ASSIGNMENT> Please take the lines from the one holding "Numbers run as" through the one holding "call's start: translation" in the data below and copy them exactly.

#### INPUT ####

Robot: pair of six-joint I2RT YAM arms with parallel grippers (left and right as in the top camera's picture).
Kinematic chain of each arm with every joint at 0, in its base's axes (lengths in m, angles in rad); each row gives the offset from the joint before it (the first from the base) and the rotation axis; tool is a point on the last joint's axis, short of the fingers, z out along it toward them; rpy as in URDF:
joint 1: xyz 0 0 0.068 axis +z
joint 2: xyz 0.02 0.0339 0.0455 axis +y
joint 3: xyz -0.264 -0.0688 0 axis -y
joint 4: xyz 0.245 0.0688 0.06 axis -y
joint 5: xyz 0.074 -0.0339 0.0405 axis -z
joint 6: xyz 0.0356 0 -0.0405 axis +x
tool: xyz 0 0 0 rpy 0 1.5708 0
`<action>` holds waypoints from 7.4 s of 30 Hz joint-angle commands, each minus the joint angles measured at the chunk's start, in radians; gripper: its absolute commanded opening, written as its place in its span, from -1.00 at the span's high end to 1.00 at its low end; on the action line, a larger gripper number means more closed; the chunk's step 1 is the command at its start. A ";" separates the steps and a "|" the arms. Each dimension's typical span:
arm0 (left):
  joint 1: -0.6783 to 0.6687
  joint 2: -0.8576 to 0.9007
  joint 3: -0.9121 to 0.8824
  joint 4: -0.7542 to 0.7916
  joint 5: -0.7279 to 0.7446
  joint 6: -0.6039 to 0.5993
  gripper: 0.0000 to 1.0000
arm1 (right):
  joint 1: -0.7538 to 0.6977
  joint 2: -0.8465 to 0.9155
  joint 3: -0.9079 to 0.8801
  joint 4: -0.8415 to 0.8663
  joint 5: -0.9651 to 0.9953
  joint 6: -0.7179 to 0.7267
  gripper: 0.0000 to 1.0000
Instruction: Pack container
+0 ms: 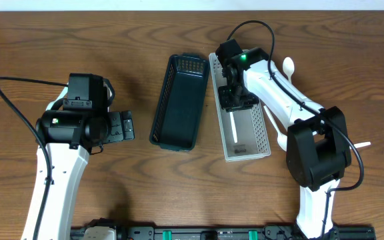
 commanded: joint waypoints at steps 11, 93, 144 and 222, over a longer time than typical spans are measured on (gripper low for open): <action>-0.002 0.010 0.019 0.129 -0.010 0.146 -0.82 | -0.170 -0.349 0.167 -0.034 0.169 0.071 0.40; -0.039 -0.084 0.023 0.127 0.015 0.108 -0.96 | -0.428 -0.127 0.261 -0.012 0.079 -0.148 -0.57; -0.039 -0.075 0.022 0.100 0.014 0.107 -0.96 | -0.473 0.393 0.291 0.044 0.083 -0.207 0.86; -0.039 -0.075 0.021 0.054 0.014 0.107 -0.96 | -0.128 -0.769 0.121 -0.438 0.183 -0.080 -0.55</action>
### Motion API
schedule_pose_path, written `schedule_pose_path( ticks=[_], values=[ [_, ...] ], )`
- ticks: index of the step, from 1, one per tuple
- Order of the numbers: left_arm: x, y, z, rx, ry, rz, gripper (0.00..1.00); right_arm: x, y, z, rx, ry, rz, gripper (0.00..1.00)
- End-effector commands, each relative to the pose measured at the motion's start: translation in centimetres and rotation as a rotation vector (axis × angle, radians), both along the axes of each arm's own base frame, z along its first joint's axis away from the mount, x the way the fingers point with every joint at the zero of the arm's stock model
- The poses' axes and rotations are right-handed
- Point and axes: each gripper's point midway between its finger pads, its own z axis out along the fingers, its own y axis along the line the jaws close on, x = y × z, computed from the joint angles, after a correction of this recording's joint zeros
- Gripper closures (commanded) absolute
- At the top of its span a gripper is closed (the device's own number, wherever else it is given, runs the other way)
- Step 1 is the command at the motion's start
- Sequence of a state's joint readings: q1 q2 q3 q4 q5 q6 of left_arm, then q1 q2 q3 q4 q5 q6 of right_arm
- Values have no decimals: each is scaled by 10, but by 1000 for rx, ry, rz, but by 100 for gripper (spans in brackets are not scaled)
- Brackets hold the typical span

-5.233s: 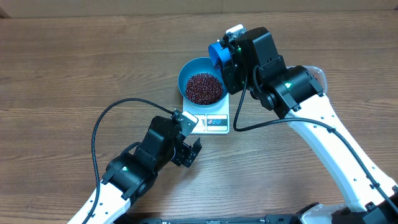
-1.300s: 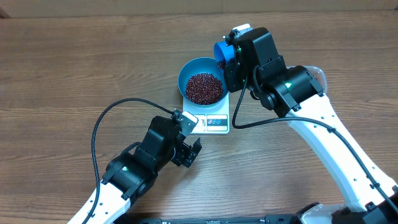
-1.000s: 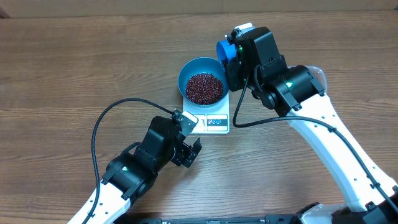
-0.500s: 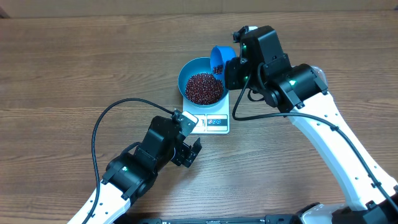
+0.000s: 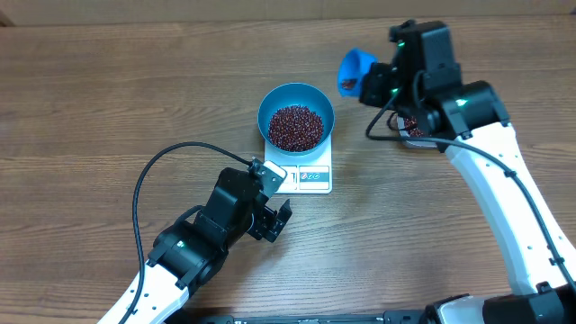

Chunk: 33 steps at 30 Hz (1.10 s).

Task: Scoop item into bowl and weigh 150g on scale
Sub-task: 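Return the scoop with the right gripper to the bean tub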

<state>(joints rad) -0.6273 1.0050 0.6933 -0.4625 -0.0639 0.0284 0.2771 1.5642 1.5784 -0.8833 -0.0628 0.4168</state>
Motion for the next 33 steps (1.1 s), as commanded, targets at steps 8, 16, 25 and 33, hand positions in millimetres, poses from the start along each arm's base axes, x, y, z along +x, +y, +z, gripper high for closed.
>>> schedule_pose_path(
  ticks=[8, 16, 25, 33],
  values=[
    [-1, 1, 1, -12, -2, 6, 0, 7, -97, -1, -84, 36, -164, 96],
    [-1, 1, 1, -11, -2, 6, 0, -3, -142, -11, -240, 77, -167, 96],
    [-1, 1, 1, -11, -2, 6, 0, -9, -178, -10, -606, 89, -42, 96],
    [-1, 1, 1, -11, -2, 6, 1, -12, -190, -7, -671, 106, -76, 96]
  ],
)
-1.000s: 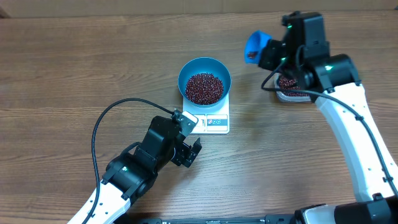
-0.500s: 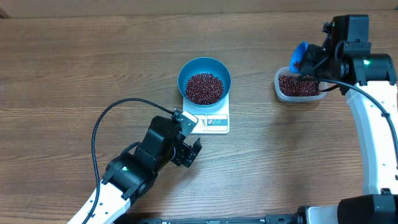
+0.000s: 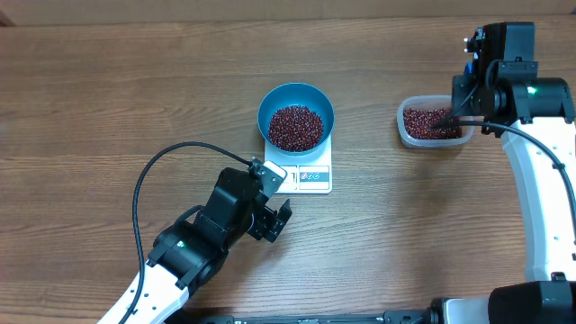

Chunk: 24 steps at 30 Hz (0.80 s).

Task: Scoop item into bowl and weigh 150g on scale
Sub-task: 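Return the scoop with the right gripper to the bean tub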

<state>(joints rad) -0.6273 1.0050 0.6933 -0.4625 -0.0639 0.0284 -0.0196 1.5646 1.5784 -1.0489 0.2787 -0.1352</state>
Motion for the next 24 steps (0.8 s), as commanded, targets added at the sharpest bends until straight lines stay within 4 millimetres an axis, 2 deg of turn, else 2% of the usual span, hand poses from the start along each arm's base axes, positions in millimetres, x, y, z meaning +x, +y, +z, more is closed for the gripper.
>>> schedule_pose_path(
  ticks=[1, 7, 14, 19, 24],
  values=[
    [-1, 1, 1, -11, -2, 6, 0, 3, -7, 14, -49, -24, -1, 96],
    [-1, 1, 1, -11, -2, 6, 0, 4, 1, 17, -107, -19, 29, 96],
    [-1, 1, 1, -11, -2, 6, 0, 5, 9, 16, -65, -39, 1, 96],
    [-1, 1, 1, -11, -2, 6, 0, 3, 15, 8, 202, -134, -321, 96],
    [-1, 1, 1, -11, -2, 6, 0, -4, 28, -30, 464, -141, -618, 96]
  ],
)
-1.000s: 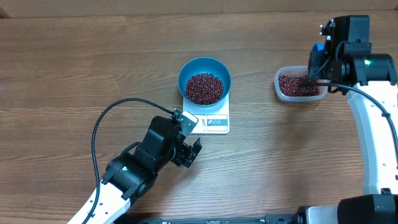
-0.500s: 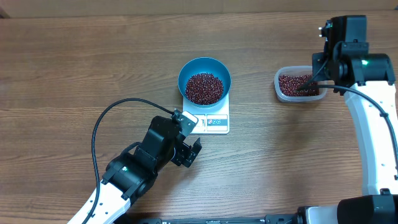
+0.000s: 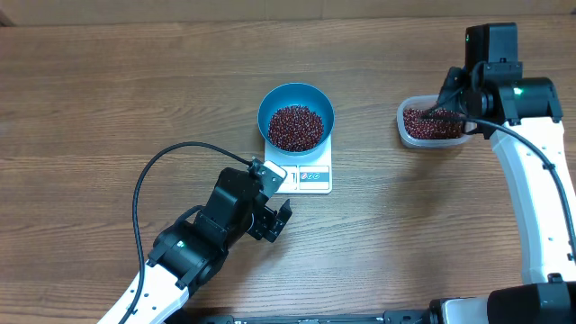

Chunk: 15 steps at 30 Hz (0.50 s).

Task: Scoop item into bowl and weigh 150g on scale
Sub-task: 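Return the scoop with the right gripper to the bean tub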

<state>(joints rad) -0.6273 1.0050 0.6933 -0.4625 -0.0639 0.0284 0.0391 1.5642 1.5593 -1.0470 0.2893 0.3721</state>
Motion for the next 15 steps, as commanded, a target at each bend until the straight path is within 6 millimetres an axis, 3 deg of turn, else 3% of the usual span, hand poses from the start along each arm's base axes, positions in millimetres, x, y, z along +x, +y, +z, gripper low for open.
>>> schedule_pose_path(
  ticks=[1, 5, 11, 15],
  values=[
    [-1, 1, 1, -12, -2, 6, 0, -4, 11, -30, 257, -35, -288, 96],
    [-1, 1, 1, -11, -2, 6, 0, 8, 27, -41, 389, -72, -304, 96],
    [-1, 1, 1, -11, -2, 6, 0, 7, 23, -46, 403, -82, -369, 96],
    [-1, 1, 1, -11, -2, 6, 1, -3, 17, -70, 406, -63, -466, 96]
  ],
)
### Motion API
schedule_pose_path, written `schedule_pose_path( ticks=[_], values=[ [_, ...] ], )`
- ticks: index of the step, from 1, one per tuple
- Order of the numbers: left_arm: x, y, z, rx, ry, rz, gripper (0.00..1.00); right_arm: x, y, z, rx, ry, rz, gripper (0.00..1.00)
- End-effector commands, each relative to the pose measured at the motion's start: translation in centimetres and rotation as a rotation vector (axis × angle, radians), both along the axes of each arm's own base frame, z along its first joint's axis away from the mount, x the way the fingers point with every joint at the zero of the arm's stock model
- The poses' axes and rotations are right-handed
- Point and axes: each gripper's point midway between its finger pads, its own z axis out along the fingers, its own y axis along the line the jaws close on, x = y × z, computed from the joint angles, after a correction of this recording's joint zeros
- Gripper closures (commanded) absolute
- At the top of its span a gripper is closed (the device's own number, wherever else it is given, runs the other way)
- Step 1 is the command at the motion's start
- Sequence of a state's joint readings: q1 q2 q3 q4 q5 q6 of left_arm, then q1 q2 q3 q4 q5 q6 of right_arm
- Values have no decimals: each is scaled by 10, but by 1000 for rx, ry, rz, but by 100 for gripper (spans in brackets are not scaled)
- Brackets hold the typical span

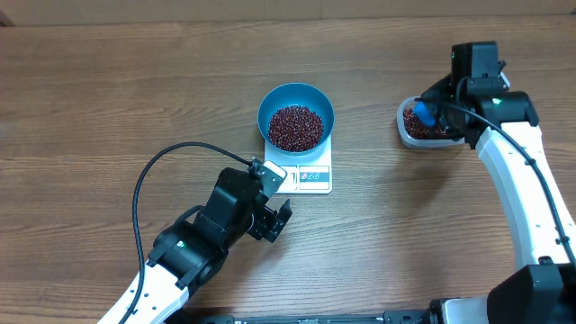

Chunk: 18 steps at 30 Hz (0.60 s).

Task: Scoop item into bowl and weigh 150g on scale
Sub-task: 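Return the scoop with the right gripper to the bean tub, then lower the blue scoop into the tub and release it from the right gripper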

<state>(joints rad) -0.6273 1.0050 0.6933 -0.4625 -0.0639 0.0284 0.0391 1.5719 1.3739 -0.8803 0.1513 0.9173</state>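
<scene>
A blue bowl (264,110) holding red beans (295,127) stands on the small white scale (310,177) at mid-table. At the right, a clear tub (407,135) also holds red beans. The blue scoop (423,115) dips into that tub, and my right gripper (440,110) is shut on its handle; the wrist body covers most of the fingers. My left gripper (277,219) rests low just in front of the scale's left corner, open and holding nothing. The scale's reading is too small to tell.
A black cable (157,175) loops from the left arm over the wooden table (90,108). The right arm (522,198) runs along the table's right side.
The right wrist has shifted a little left over the tub, and the blue scoop now shows at the tub's left part among the beans. The left arm has not moved.
The right gripper first held the blue scoop tilted near the bowl's right side. It then stood over the tub's right end, then closer over the beans, and now has the scoop down in the tub. The bowl, scale and left arm stayed put.
</scene>
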Motion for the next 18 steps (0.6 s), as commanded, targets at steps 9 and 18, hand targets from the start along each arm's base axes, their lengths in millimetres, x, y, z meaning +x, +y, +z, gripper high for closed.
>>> schedule_pose_path(
  ticks=[9, 18],
  values=[
    [-1, 1, 1, -11, -2, 6, 0, -7, -6, -37, 31, 5, -108, 96],
    [-1, 1, 1, -11, -2, 6, 1, -8, -6, -38, 41, 7, -131, 18]
  ],
)
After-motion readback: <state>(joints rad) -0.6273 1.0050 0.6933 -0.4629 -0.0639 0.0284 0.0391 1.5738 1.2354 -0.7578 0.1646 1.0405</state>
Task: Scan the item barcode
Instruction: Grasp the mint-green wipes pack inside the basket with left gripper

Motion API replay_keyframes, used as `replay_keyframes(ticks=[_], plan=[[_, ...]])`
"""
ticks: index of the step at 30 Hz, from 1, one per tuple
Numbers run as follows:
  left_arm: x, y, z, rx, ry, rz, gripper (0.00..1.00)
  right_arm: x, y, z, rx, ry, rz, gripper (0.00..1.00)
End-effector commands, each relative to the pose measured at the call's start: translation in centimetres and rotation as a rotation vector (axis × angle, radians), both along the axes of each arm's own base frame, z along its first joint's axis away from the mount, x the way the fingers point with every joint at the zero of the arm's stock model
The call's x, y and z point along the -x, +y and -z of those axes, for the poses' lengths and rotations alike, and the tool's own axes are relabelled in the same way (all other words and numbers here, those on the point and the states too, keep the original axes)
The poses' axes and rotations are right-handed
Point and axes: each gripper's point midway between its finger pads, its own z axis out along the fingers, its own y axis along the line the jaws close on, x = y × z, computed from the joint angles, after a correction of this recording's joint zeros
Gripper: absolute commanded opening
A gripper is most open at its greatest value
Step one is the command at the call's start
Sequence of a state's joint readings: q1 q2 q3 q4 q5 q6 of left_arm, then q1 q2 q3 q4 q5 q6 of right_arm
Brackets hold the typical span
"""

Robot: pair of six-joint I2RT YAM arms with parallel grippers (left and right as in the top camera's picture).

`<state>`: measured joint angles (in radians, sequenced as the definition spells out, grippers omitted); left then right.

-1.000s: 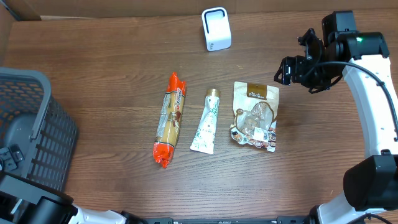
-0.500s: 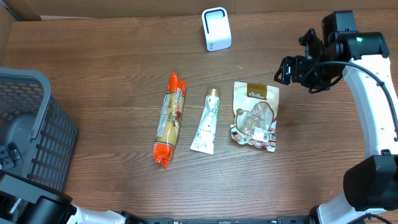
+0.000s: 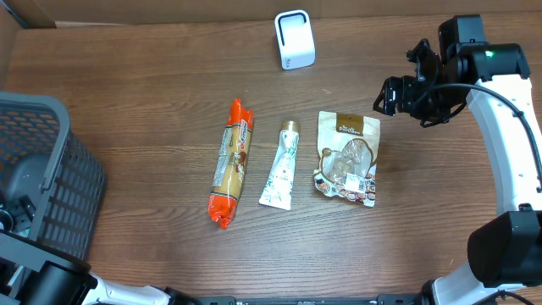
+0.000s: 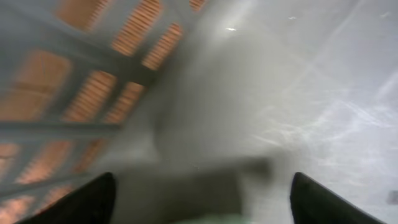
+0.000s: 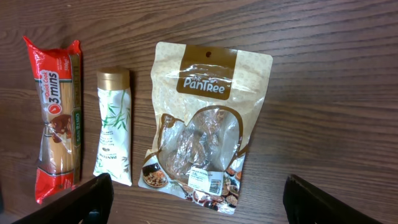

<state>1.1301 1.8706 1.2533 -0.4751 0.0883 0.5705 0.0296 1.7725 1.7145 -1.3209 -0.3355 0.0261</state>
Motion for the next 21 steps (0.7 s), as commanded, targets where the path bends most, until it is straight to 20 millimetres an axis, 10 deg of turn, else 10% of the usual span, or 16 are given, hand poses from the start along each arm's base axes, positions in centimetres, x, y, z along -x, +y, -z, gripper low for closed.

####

EXPECTED OUTPUT>
Numbers run as follows:
  left_arm: x, y, z, rx, ry, rz, gripper (0.00..1.00)
  right_arm: x, y, z, rx, ry, rz, gripper (0.00..1.00)
End-effector commands, each relative to the pose measured at the call's start: translation in centimetres and rotation as a rotation vector (axis × angle, radians), both along the axes of each arm's own base frame, z along its first joint's axis away from the mount, x the way the fingers point with every joint at the zero of the arm's stock model

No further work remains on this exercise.